• _TASK DESCRIPTION_
All entries below are to be duplicated verbatim.

BEGIN RECORDS FOR THE EXERCISE

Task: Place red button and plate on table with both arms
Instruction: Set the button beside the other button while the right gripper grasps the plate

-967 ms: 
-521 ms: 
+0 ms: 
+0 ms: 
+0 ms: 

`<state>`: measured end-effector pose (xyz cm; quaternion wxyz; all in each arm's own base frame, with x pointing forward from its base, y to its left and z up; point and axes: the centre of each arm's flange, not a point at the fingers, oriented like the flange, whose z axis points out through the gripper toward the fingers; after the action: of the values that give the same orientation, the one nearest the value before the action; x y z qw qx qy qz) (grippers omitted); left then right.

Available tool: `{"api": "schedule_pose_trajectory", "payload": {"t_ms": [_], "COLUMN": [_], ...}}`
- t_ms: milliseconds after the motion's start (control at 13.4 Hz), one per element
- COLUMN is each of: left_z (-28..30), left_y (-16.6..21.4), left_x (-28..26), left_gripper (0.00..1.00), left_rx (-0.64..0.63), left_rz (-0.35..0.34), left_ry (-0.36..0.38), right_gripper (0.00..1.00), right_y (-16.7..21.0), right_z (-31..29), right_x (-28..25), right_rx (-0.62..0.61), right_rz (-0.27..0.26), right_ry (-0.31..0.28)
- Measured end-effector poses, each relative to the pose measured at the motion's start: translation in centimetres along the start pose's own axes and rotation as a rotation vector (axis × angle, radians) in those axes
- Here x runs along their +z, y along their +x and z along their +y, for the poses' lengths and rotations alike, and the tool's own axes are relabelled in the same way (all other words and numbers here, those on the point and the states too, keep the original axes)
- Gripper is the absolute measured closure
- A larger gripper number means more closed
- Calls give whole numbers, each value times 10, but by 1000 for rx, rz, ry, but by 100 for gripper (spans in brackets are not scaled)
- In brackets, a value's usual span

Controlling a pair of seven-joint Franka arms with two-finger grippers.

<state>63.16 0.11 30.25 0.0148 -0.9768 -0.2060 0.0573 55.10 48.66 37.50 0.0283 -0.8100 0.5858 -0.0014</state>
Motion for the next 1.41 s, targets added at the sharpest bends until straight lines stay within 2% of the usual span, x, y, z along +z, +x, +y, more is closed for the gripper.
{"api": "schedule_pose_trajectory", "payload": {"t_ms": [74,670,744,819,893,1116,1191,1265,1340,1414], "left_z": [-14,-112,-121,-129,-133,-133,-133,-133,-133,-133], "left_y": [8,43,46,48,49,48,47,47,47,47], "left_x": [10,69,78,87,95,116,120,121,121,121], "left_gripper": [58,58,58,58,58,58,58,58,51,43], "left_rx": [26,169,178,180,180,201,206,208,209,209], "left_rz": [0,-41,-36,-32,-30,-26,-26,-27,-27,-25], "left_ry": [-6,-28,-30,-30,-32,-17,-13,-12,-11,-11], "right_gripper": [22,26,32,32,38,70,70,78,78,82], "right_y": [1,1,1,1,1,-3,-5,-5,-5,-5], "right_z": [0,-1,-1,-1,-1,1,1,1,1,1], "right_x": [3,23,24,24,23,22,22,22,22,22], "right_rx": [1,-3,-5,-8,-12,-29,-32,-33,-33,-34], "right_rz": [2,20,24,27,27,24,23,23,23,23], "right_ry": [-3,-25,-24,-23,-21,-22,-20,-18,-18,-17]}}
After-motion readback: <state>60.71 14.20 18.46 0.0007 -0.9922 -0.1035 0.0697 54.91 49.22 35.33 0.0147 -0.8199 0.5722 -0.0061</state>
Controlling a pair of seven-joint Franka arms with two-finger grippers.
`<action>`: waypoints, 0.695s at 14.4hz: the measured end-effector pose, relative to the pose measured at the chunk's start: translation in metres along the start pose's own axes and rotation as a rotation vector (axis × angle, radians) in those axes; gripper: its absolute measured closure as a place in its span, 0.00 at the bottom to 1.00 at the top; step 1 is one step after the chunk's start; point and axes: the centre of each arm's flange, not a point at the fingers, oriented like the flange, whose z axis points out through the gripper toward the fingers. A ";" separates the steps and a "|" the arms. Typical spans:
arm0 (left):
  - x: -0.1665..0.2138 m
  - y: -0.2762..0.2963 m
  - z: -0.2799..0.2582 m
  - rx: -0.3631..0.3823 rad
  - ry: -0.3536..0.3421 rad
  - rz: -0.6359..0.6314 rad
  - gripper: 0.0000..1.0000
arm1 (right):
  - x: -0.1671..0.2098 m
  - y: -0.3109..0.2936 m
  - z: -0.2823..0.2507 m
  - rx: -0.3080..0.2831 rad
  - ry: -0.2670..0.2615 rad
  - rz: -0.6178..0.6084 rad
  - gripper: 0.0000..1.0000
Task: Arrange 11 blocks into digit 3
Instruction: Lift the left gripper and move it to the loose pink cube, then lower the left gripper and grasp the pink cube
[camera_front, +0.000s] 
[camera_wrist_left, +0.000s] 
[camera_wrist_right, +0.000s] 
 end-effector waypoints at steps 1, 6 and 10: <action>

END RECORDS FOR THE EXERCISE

• _ANSWER FOR THIS EXERCISE_
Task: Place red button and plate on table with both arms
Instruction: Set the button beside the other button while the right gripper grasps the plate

-967 ms: 
-521 ms: 
+0 ms: 
+0 ms: 
+0 ms: 

`<state>`: measured end-effector pose (xyz cm; quaternion wxyz; all in each arm's own base frame, with x pointing forward from its base, y to its left and z up; point and axes: the centre of each arm's flange, not a point at the fingers, oriented like the flange, whose z axis points out through the gripper toward the fingers; after the action: of the values that give the same orientation, the one nearest the value before the action; x y z qw qx qy qz) (grippers omitted); left then right.

Available tool: `{"api": "schedule_pose_trajectory", "payload": {"t_ms": [_], "COLUMN": [_], ...}}`
- t_ms: milliseconds after the motion's start (control at 13.4 Hz), one per element
- COLUMN is each of: left_z (-28..30), left_y (-16.6..21.4), left_x (-28..26), left_gripper (0.00..1.00), left_rx (-0.64..0.63), left_rz (-0.35..0.34), left_ry (-0.36..0.38), right_gripper (0.00..1.00), right_y (-16.7..21.0), right_z (-31..29), right_x (-28..25), right_rx (-0.62..0.61), right_rz (-0.27..0.26), right_ry (-0.31..0.28)
- Measured end-effector poses, each relative to the pose measured at the motion's start: translation in centimetres along the start pose's own axes and rotation as a rotation vector (axis × angle, radians) in those axes
- Here x runs along their +z, y along their +x and z along their +y, for the poses' lengths and rotations alike, and the tool's own axes are relabelled in the same way (all other words and numbers here, those on the point and the states too, keep the original axes)
- Gripper is the absolute measured closure
- A larger gripper number means more closed
- Calls give whole numbers, each value times 10, but by 1000 for rx, rz, ry, but by 100 for gripper (spans in brackets are not scaled)
- In brackets, a value's usual span

Controlling a pair of seven-joint Franka arms with two-finger grippers.

<state>63.16 0.11 30.25 0.0148 -0.9768 -0.2060 0.0573 55.10 48.66 37.50 0.0283 -0.8100 0.5858 -0.0014</state>
Motion for the next 1.41 s, targets added at the sharpest bends until straight lines stay within 2% of the usual span, x, y, z along +z, +x, +y, more is closed for the gripper.
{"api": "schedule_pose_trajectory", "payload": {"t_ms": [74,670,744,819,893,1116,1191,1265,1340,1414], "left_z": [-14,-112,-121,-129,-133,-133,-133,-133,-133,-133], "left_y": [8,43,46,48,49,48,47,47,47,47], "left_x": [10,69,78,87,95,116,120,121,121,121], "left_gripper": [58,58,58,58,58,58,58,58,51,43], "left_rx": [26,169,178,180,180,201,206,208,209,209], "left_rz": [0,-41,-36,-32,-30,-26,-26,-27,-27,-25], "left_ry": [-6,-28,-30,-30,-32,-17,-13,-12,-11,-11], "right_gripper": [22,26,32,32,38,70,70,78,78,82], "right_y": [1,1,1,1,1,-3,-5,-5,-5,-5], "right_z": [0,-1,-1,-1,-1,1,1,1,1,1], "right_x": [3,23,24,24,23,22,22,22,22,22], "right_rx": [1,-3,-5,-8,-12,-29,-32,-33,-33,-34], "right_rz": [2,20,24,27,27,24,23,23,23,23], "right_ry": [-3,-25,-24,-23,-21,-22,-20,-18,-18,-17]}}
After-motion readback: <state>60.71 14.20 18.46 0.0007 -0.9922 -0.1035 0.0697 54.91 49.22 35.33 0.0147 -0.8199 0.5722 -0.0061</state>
Controlling a pair of seven-joint Franka arms with two-finger grippers.
`<action>`: waypoints, 0.695s at 14.4hz: the measured end-effector pose, relative to the pose measured at the chunk's start: translation in metres along the start pose's own axes and rotation as a rotation vector (axis × angle, radians) in those axes; gripper: its absolute measured closure as a place in its span, 0.00 at the bottom to 1.00 at the top; step 1 is one step after the chunk's start; point and axes: the centre of each arm's flange, not a point at the fingers, oriented like the flange, whose z axis points out through the gripper toward the fingers. A ";" separates the steps and a "|" the arms. Typical spans:
arm0 (left):
  - x: -0.1665..0.2138 m
  - y: -0.2762..0.2963 m
  - z: -0.2799..0.2582 m
  - rx: -0.3631..0.3823 rad
  - ry: -0.3536..0.3421 rad
  - rz: -0.6359..0.6314 rad
  - gripper: 0.0000..1.0000
arm1 (right):
  - x: -0.1671..0.2098 m
  - y: -0.3109..0.2936 m
  - z: -0.2823..0.2507 m
  - rx: -0.3080..0.2831 rad
  - ry: -0.2670..0.2615 rad
  - rz: -0.6178..0.6084 rad
  - gripper: 0.0000..1.0000
Task: Arrange 11 blocks into digit 3
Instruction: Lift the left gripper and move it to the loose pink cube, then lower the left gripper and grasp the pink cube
[camera_front, +0.000s] 
[camera_wrist_left, +0.000s] 
[camera_wrist_right, +0.000s] 
 end-effector waypoints at steps 1, 6 and 10: <action>

No more is needed to finish this exercise.